Should Uganda introduce GM crops?

Author: Mr Michael Ssali. PHOTO/FILE

What you need to know:

  • Some of the big challenges we face today, apart from population explosion, are climate change and the arrival of new crop diseases that have no known chemical cure. 

Given the rapid growth of our population and the increasing demand for good and nutritional food there is an obvious need to take advantage of the benefits of science and technology to promote agricultural production with a view to produce not only food but also raw materials for industrial development and job creation.

 Some of the big challenges we face today, apart from population explosion, are climate change and the arrival of new crop diseases that have no known chemical cure. 

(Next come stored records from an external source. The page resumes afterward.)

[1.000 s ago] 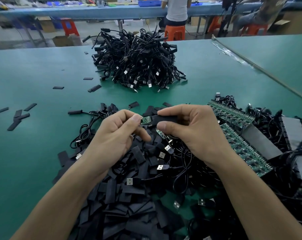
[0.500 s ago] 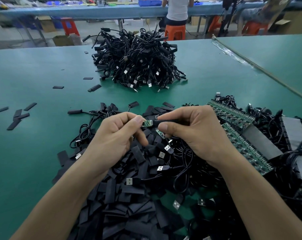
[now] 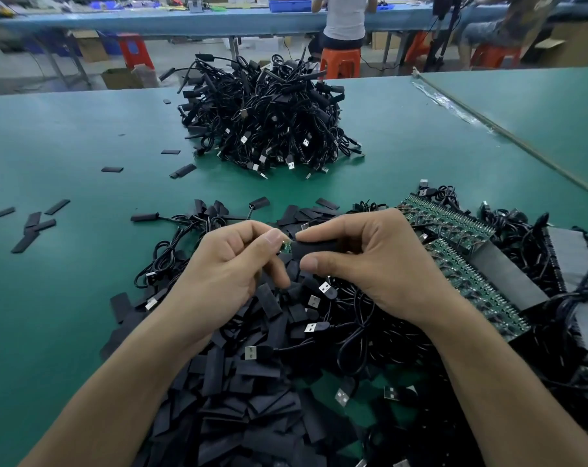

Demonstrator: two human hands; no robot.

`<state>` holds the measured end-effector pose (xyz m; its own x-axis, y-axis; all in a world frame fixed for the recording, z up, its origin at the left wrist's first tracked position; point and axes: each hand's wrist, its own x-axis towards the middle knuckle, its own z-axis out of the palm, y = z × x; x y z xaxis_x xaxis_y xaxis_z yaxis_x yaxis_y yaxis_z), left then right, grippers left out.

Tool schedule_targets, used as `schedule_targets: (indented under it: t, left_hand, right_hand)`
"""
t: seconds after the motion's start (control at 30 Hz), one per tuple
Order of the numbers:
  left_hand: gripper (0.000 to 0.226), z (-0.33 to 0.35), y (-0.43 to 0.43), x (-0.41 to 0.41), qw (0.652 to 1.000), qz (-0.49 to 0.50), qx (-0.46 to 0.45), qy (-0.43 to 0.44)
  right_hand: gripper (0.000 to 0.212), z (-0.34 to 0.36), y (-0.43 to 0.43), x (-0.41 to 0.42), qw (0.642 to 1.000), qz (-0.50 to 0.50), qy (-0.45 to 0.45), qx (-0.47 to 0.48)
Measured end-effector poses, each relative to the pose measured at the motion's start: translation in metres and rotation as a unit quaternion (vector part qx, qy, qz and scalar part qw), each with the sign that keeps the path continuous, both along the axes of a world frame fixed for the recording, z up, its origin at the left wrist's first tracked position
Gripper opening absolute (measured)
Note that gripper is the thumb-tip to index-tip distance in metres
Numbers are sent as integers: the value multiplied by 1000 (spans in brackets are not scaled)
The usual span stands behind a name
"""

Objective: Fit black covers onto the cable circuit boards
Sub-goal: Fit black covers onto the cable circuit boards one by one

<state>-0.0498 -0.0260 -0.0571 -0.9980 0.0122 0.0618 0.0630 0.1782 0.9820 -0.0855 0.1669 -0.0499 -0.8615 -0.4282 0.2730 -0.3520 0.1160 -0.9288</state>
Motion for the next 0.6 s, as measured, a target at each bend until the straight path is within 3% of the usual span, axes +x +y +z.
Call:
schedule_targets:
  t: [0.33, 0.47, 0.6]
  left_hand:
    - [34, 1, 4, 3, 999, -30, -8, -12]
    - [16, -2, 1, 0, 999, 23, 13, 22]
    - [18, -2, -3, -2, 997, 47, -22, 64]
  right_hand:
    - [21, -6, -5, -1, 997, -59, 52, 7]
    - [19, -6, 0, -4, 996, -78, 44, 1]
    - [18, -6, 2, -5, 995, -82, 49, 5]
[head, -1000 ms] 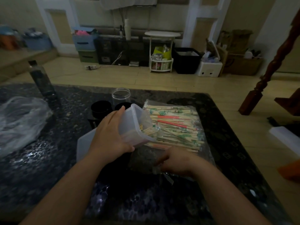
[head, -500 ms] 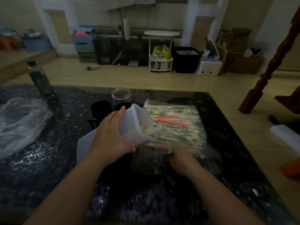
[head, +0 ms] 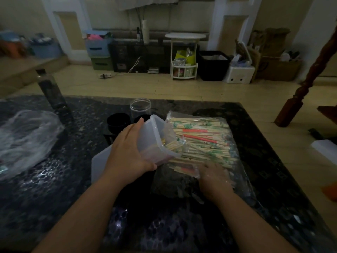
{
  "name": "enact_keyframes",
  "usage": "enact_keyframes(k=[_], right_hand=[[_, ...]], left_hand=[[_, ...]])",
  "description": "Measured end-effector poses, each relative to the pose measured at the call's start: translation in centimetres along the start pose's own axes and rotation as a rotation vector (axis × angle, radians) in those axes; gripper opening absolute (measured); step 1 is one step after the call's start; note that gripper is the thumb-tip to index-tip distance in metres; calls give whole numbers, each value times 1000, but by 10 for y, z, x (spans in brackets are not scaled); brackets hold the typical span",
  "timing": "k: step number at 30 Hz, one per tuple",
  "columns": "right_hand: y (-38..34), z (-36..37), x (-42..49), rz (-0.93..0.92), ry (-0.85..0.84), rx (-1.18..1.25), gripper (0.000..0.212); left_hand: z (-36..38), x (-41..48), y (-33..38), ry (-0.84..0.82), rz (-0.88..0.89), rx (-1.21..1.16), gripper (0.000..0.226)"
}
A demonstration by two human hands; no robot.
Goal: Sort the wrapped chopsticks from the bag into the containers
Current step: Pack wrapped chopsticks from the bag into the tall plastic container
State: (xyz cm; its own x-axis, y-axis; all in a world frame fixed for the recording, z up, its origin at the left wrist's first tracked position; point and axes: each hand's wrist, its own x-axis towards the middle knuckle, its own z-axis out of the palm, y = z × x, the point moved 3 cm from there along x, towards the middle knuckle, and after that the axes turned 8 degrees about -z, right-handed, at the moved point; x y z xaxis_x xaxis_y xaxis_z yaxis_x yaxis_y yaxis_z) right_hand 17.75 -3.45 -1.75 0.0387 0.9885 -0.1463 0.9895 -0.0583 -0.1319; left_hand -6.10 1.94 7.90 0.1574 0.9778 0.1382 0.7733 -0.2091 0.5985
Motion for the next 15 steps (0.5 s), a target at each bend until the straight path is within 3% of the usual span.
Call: enact_keyframes(k=[3,15], right_hand=[[-1,-1,3,1,43,50,44],[4,5,4,122,-67,78,45]], left_hand=[[-1,0,1,-5,-1,-7,133],[-1,-2,4,-12,10,5,132]])
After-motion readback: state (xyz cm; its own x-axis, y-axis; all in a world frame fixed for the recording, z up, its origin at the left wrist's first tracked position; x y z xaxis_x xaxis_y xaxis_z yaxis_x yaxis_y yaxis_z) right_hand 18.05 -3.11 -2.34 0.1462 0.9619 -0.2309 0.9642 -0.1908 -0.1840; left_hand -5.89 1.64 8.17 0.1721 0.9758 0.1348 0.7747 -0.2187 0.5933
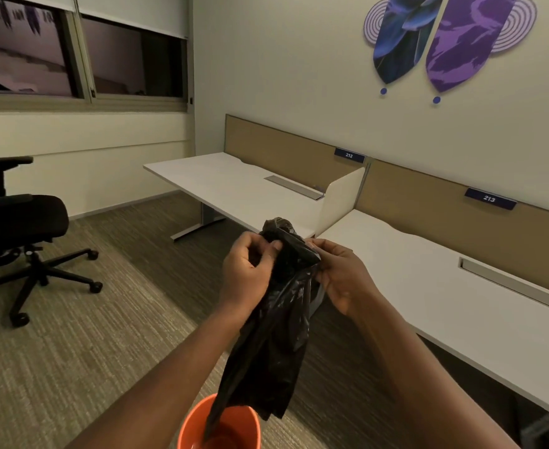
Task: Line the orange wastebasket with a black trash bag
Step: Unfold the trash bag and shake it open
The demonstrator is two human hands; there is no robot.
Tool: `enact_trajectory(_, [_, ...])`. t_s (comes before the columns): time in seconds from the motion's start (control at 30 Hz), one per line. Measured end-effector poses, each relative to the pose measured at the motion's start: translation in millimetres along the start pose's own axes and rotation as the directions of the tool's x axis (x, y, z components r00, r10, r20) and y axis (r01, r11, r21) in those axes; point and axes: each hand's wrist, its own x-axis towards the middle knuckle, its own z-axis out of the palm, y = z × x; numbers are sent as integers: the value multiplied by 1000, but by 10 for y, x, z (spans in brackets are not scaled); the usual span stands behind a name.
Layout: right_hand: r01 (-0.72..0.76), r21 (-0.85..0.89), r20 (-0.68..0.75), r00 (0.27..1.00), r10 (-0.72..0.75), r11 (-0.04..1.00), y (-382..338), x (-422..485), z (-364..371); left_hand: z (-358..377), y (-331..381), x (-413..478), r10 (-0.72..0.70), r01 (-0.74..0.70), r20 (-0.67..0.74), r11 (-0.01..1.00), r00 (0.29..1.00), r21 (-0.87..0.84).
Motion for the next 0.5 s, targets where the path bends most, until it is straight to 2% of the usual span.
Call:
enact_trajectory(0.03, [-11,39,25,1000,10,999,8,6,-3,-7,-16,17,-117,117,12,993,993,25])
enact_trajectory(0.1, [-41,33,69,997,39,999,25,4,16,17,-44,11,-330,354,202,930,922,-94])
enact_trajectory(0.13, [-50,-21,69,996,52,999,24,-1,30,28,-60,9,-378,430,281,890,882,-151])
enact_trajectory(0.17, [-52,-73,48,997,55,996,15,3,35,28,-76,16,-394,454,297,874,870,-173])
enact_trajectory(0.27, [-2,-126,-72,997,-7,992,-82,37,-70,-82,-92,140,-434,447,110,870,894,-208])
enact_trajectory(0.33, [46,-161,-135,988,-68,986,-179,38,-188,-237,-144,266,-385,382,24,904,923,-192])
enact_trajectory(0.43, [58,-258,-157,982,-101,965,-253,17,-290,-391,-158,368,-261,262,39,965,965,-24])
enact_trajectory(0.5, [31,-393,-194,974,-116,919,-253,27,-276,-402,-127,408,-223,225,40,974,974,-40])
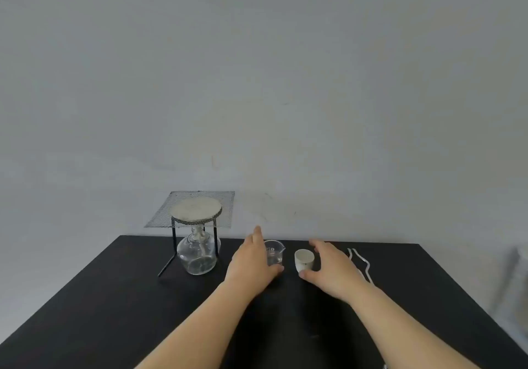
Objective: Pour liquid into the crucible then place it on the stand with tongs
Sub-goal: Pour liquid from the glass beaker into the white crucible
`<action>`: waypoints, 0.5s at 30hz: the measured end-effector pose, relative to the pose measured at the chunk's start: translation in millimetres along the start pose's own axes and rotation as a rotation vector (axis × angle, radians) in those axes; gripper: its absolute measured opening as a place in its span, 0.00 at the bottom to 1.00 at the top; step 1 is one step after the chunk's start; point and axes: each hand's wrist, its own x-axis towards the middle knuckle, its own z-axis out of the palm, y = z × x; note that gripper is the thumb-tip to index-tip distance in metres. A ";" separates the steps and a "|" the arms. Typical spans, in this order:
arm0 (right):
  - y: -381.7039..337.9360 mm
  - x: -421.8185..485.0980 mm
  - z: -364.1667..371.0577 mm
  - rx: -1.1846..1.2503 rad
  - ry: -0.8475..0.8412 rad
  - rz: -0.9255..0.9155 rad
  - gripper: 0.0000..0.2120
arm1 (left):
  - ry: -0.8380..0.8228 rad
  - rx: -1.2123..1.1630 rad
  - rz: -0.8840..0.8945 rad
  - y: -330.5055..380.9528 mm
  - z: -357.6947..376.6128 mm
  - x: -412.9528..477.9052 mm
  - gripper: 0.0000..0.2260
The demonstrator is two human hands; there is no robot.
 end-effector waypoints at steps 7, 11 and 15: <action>2.2 13.9 17.7 0.054 0.005 0.005 0.36 | -0.026 -0.263 -0.131 -16.0 14.3 14.6 0.38; 4.6 19.9 20.8 0.055 0.024 0.001 0.34 | -0.023 -0.351 -0.152 -22.5 19.2 19.8 0.34; 6.8 21.7 23.3 0.058 0.053 -0.010 0.32 | -0.024 -0.390 -0.144 -25.0 21.9 20.4 0.28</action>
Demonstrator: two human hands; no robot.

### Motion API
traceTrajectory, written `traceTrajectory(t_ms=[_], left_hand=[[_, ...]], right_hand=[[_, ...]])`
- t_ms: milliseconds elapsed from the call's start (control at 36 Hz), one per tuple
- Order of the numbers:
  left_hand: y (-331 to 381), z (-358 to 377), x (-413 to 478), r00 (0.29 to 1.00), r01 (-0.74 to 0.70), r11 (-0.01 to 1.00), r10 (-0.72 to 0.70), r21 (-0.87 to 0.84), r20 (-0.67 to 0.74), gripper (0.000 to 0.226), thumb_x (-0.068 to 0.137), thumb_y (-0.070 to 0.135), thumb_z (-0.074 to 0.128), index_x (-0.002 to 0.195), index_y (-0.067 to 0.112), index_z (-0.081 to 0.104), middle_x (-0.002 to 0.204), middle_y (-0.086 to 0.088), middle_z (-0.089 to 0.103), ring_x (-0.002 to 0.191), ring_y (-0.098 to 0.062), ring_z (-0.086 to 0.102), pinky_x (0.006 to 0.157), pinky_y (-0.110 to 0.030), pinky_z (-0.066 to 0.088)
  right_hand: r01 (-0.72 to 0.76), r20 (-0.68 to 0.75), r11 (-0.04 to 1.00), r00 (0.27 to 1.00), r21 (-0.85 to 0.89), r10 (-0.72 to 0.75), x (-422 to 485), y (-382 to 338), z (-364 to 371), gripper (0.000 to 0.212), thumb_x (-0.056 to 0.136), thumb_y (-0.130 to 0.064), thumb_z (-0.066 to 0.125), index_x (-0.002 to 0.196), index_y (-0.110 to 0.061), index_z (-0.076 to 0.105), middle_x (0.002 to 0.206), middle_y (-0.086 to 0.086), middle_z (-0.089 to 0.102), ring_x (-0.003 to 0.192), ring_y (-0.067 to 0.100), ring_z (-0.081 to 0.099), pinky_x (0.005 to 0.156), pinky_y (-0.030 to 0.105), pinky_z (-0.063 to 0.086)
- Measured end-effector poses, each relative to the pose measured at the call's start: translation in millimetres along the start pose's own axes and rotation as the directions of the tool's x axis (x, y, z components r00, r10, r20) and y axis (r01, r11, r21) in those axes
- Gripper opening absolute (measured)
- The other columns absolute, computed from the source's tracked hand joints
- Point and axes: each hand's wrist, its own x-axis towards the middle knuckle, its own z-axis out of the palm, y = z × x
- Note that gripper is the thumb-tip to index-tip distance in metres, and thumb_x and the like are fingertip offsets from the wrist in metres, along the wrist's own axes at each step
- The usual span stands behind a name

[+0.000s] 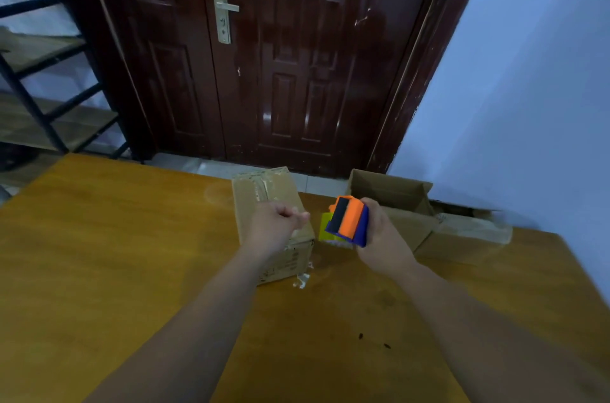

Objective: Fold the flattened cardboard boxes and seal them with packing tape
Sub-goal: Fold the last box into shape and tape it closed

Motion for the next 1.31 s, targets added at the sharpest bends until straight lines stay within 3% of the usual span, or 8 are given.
traceTrajectory(t_ms=[167,333,417,556,833,1000,1139,1306], left_hand=[[4,-6,-3,0.997,0.01,0.995,-0.017,-0.098,-0.069,0.015,0.083,0.021,0.073,0.076,0.008,0.071,0.081,0.011,0.068,0.079,0.0,0.061,0.052,-0.007,0.041],[-16,-28,8,0.974,0.174,0.964,-0.198,-0.2,-0.108,0.013,0.084,0.022,0.073,0.09,0.012,0.068,0.104,0.001,0.067,0.101,-0.016,0.056,0.097,-0.039,0.038],[-33,-36,7,0.937,0.263,0.927,-0.311,-0.266,-0.16,0.03,0.084,0.024,0.072,0.106,0.004,0.067,0.109,-0.006,0.064,0.119,-0.028,0.051,0.093,-0.039,0.033],[-49,-41,2,0.902,0.306,0.899,-0.379,-0.313,-0.205,0.027,0.088,0.024,0.067,0.105,0.003,0.07,0.113,-0.011,0.066,0.12,-0.029,0.05,0.098,-0.043,0.032],[-36,-54,6,0.939,0.172,0.95,-0.239,-0.262,-0.25,0.016,0.091,0.022,0.065,0.088,0.008,0.071,0.075,0.014,0.059,0.088,-0.012,0.049,0.091,-0.035,0.033],[-56,-56,5,0.909,0.202,0.941,-0.283,-0.272,-0.306,0.022,0.091,0.021,0.064,0.096,0.0,0.07,0.078,0.007,0.061,0.09,-0.017,0.052,0.095,-0.038,0.035],[-77,-57,8,0.878,0.264,0.936,-0.333,-0.232,-0.344,0.019,0.092,0.022,0.063,0.085,0.005,0.069,0.105,-0.015,0.066,0.101,-0.03,0.056,0.09,-0.041,0.04],[-85,-61,13,0.858,0.344,0.918,-0.392,-0.197,-0.333,0.019,0.093,0.021,0.063,0.086,0.005,0.069,0.108,-0.018,0.065,0.099,-0.034,0.056,0.097,-0.045,0.041]], right_hand=[[-0.026,0.002,0.997,1.0,-0.077,0.026,-3,10,1,0.06,0.082,-0.008,0.067,0.132,-0.021,0.036,0.118,-0.002,0.048,0.103,0.008,0.047,0.092,0.031,0.044],[-0.044,-0.016,0.998,0.999,0.034,0.045,7,1,-3,0.064,0.079,-0.02,0.074,0.129,-0.022,0.035,0.112,-0.004,0.048,0.093,0.013,0.052,0.073,0.025,0.04],[0.043,0.001,0.999,0.999,-0.018,-0.043,18,-8,-6,0.062,0.078,-0.017,0.074,0.126,-0.023,0.036,0.11,-0.008,0.045,0.093,0.013,0.052,0.068,0.018,0.038],[0.15,0.114,0.982,0.984,-0.112,-0.137,30,-15,-12,0.066,0.078,-0.021,0.074,0.13,-0.022,0.033,0.114,-0.004,0.047,0.091,0.011,0.05,0.071,0.022,0.04],[0.173,0.218,0.942,0.97,-0.286,-0.112,37,-9,-2,0.066,0.082,-0.031,0.072,0.131,-0.025,0.028,0.12,0.0,0.048,0.093,0.008,0.045,0.077,0.026,0.039],[0.169,0.22,0.944,0.969,-0.284,-0.108,45,-19,-1,0.065,0.081,-0.024,0.072,0.13,-0.027,0.029,0.121,0.0,0.05,0.094,0.008,0.047,0.078,0.028,0.043],[0.171,0.259,0.961,0.959,-0.218,-0.112,50,-26,-7,0.077,0.08,-0.027,0.075,0.14,-0.025,0.026,0.132,0.001,0.046,0.108,0.016,0.052,0.092,0.036,0.047],[0.201,0.28,0.957,0.95,-0.211,-0.138,46,-21,-2,0.071,0.078,-0.03,0.077,0.131,-0.024,0.031,0.118,-0.006,0.045,0.099,0.011,0.049,0.082,0.028,0.043]])
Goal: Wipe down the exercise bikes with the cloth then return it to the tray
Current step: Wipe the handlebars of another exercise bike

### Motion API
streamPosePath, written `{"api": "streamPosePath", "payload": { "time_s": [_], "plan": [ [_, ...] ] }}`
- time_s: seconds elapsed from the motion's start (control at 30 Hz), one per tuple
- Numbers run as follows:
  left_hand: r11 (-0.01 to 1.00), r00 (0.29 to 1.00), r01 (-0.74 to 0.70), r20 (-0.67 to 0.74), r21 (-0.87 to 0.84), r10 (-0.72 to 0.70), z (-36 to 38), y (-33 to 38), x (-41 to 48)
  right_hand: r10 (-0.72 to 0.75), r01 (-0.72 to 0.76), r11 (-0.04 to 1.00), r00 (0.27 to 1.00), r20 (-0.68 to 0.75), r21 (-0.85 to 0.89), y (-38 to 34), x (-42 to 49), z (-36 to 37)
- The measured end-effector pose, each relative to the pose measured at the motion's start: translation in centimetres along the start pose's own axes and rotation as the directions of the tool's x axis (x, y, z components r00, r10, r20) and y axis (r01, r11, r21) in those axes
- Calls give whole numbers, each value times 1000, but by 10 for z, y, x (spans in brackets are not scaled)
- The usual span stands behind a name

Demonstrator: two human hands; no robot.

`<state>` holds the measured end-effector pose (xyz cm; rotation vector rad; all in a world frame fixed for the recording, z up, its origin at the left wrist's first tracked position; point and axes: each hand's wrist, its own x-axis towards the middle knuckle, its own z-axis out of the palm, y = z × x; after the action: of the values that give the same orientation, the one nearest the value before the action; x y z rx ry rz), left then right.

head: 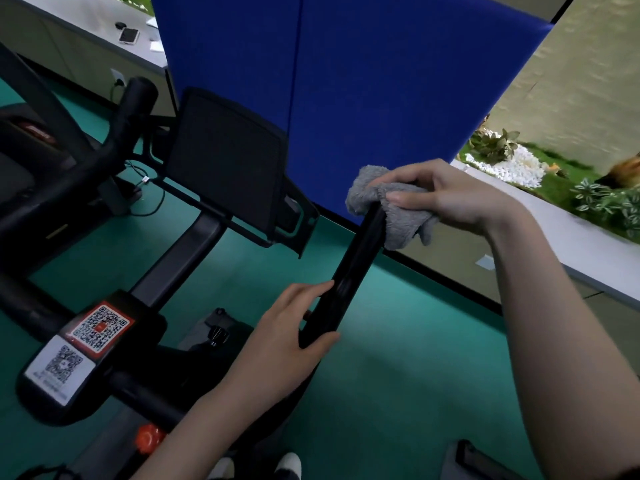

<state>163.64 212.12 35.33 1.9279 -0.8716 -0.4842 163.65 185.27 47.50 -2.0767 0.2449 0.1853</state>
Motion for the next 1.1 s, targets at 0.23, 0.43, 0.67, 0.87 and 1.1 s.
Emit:
{"api": "streamPosePath", "payload": {
  "time_s": [0.23, 0.43, 0.67, 0.87, 1.1],
  "plan": [
    [1000, 1000, -3, 8, -5, 3, 1, 0, 0, -46, 132, 975, 907, -418, 178, 36, -32, 44],
    [1000, 1000, -14, 25, -17, 15, -1, 0, 2, -284, 145, 953, 728, -624, -265, 14, -41, 71],
    [998, 999, -33, 27, -44, 34, -3, -1, 2, -398, 23, 808, 758, -517, -588, -11, -26, 73],
    [997, 1000, -19, -21, -72, 18, -2, 2, 0, -360, -26, 633, 875, -324, -774, -27, -19, 84],
    [997, 998, 9, -57, -77, -13, -6, -1, -11, -255, 57, 567, 961, -110, -821, -23, -32, 141]
  ]
}}
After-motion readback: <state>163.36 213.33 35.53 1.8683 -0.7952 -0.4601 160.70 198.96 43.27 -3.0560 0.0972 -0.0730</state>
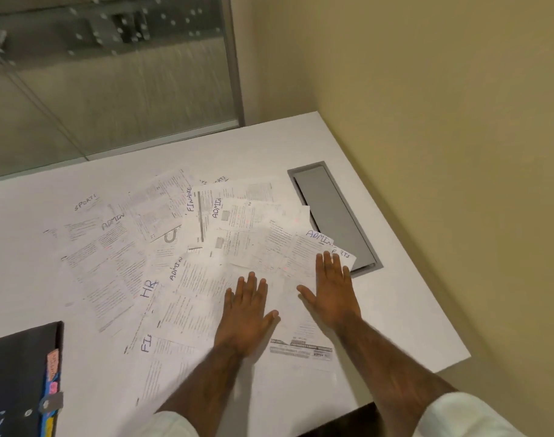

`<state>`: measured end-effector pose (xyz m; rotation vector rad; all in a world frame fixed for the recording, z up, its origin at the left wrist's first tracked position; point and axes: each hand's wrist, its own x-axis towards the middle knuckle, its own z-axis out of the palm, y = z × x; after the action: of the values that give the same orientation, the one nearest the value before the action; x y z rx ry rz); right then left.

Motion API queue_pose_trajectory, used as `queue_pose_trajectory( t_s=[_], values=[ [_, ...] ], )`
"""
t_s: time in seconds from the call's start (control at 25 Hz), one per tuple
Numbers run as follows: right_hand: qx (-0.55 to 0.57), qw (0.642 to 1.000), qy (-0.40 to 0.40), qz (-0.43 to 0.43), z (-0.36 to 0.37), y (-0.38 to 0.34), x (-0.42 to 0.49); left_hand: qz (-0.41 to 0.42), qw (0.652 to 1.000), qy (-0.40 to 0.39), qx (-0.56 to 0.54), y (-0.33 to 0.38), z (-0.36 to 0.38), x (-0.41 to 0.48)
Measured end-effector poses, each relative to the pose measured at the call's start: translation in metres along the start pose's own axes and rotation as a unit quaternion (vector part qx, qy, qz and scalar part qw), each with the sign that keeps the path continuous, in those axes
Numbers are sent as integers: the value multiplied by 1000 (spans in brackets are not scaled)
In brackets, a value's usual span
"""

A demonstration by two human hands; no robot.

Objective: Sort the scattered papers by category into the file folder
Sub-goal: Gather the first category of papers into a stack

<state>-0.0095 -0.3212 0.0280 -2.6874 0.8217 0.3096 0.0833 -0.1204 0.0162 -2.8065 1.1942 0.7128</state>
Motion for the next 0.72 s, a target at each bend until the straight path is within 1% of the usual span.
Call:
queue_pose_trajectory(
  t_s=[0.2, 0.32, 0.48, 0.64, 0.72],
  values=[
    [27, 999, 5, 27, -6, 25, 50, 0, 999, -30, 29, -4, 2, 39],
    [23, 999, -2, 36, -4, 30, 71, 9, 998, -54, 23, -9, 14, 44],
    [23, 998, -8, 49, 1, 30, 87, 12, 999, -47, -4, -10, 20, 42],
    [58, 995, 55, 54, -4, 29, 99, 9, 999, -45, 5, -8, 19, 43],
    [99, 989, 84, 74, -11, 28, 107, 6, 999, -48, 17, -8, 19, 44]
  ],
)
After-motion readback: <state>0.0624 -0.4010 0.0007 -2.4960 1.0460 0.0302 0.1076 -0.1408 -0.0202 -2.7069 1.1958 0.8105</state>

Extreme weather conditions such as long droughts, unbearable heat waves that are driving our schoolchildren out of classrooms, and floods resulting in bridge breakages, don’t support agricultural production. 

Nor do the incurable crop diseases such as cassava brown streak disease, banana bacterial wilt, coffee wilt disease, and a host of others help to promote farming. 

Yet we know that Ugandan scientists in the National Agricultural Research Organisation (Naro) have come up with biotechnological (GM) solutions to some of the problems facing agriculture today but the farmers cannot take advantage of the solutions because Uganda has not officially accepted GM crops to be grown in the country.

Many other African countries are already taking advantage of the benefits of GM technology to overcome the various agricultural challenges facing them. In her end of year message, Dr Margaret Karembu who heads the Nairobi based International Service for the Acquisition of Agri-biotech Applications said that adoption of GM technology in Africa is growing and not declining. 

She wrote: “In this regard, we believe that our work would be incomplete without the benefits of modern tools to farmers who form the cornerstone of Africa’s food systems. Our efforts over the years have contributed towards increased adoption of genetically modified crops in Africa.”

Most people, who do not support the adoption of GM crops, think that they are a risk to health. Yet, according to Uganda Biosciences Information Centre (UBIC), this is false.  

The World Health Organisation (WHO), Food and Agriculture Organisation (FAO), American Medical Association (AMA), European Food Safety Association and a whole range of other science organisations have all said there are no health risks associated with eating GM food. Nor have they indicated in any way that regulated application of GM technology in farming is risky to the environment.